Joseph Williams

Personal information
- Full name: Joseph Junior Williams
- Born: 15 December 1989 (age 36) Nevis
- Batting: Right-handed
- Bowling: Slow left-arm orthodox
- Role: Bowler

Domestic team information
- 2008: Nevis

Career statistics
| Competition | T20 |
| Matches | 2 |
| Runs scored | – |
| Batting average | – |
| 100s/50s | – |
| Top score | – |
| Balls bowled | 30 |
| Wickets | 0 |
| Bowling average | – |
| 5 wickets in innings | – |
| 10 wickets in match | – |
| Best bowling | – |
| Catches/stumpings | 0/– |
- Source: CricketArchive, 5 June 2013

= Joseph Williams (Nevisian cricketer) =

Nevisian cricketer (born 1989)

Joseph Junior Williams (born 15 December 1989) is a Nevisian cricketer who has played two Twenty20 matches for Nevis.

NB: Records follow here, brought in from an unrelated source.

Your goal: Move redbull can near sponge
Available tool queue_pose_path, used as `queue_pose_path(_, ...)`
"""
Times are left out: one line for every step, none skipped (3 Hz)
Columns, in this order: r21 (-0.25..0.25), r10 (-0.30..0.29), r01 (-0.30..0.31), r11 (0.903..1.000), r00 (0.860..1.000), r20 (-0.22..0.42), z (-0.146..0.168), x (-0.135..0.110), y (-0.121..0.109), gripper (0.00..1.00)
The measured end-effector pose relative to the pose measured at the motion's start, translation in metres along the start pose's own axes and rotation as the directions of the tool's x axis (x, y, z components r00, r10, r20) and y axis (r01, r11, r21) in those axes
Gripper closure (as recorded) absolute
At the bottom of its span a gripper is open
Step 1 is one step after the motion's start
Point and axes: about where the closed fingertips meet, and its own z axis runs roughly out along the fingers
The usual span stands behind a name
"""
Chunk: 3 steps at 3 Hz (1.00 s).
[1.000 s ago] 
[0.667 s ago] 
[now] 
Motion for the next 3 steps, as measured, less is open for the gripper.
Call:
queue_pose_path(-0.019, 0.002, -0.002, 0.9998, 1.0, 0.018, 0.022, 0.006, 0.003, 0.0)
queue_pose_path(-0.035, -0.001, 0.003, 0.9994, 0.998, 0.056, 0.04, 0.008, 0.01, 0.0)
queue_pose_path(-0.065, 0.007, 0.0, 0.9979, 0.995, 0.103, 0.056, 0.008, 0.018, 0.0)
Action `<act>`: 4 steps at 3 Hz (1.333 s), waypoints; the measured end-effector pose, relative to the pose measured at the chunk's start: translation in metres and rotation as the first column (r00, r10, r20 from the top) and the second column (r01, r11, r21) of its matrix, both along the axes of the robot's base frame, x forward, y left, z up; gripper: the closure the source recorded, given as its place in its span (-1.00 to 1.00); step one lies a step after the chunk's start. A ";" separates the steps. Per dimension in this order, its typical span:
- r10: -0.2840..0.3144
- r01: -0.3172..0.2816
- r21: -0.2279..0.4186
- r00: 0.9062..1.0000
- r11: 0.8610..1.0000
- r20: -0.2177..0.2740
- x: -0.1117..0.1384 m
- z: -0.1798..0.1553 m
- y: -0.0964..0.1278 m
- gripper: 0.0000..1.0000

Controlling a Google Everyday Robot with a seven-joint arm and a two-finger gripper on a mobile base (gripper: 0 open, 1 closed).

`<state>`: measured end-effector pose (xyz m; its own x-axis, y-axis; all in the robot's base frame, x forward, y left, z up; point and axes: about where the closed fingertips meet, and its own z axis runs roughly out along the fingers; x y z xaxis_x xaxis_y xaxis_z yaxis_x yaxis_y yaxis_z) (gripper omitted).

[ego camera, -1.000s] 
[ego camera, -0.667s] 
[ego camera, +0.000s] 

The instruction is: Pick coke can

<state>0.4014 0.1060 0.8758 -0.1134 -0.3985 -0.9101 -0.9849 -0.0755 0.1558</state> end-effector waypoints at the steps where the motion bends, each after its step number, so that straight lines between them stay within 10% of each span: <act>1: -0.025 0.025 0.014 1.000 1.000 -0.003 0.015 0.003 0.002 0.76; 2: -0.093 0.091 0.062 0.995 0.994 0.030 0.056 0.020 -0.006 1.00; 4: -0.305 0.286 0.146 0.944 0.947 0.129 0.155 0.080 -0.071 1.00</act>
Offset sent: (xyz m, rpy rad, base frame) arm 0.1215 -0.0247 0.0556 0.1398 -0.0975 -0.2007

Born on the island, Williams represented the Leeward Islands under-15 team at the 2004–05 West Indies Under-15 Tournament, playing five matches as a left-arm orthodox spinner. Aged 18, he went on to play both matches for Nevis in the 2008 edition of the Stanford 20/20 competition, which featured 21 teams from around the Caribbean region. In the first match, against Montserrat, Williams conceded 21 runs from his two overs without taking a wicket, and in the second match, against Jamaica, he conceded 17 runs from three overs, again without taking a wicket. Williams did not get an opportunity to bat in either match, which were to be the last two matches played by Nevis at Twenty20 level. However, later in 2008, he did go on to play two matches against the touring Marylebone Cricket Club (MCC), for a Nevis under-19 side and a Nevis "Pro XI".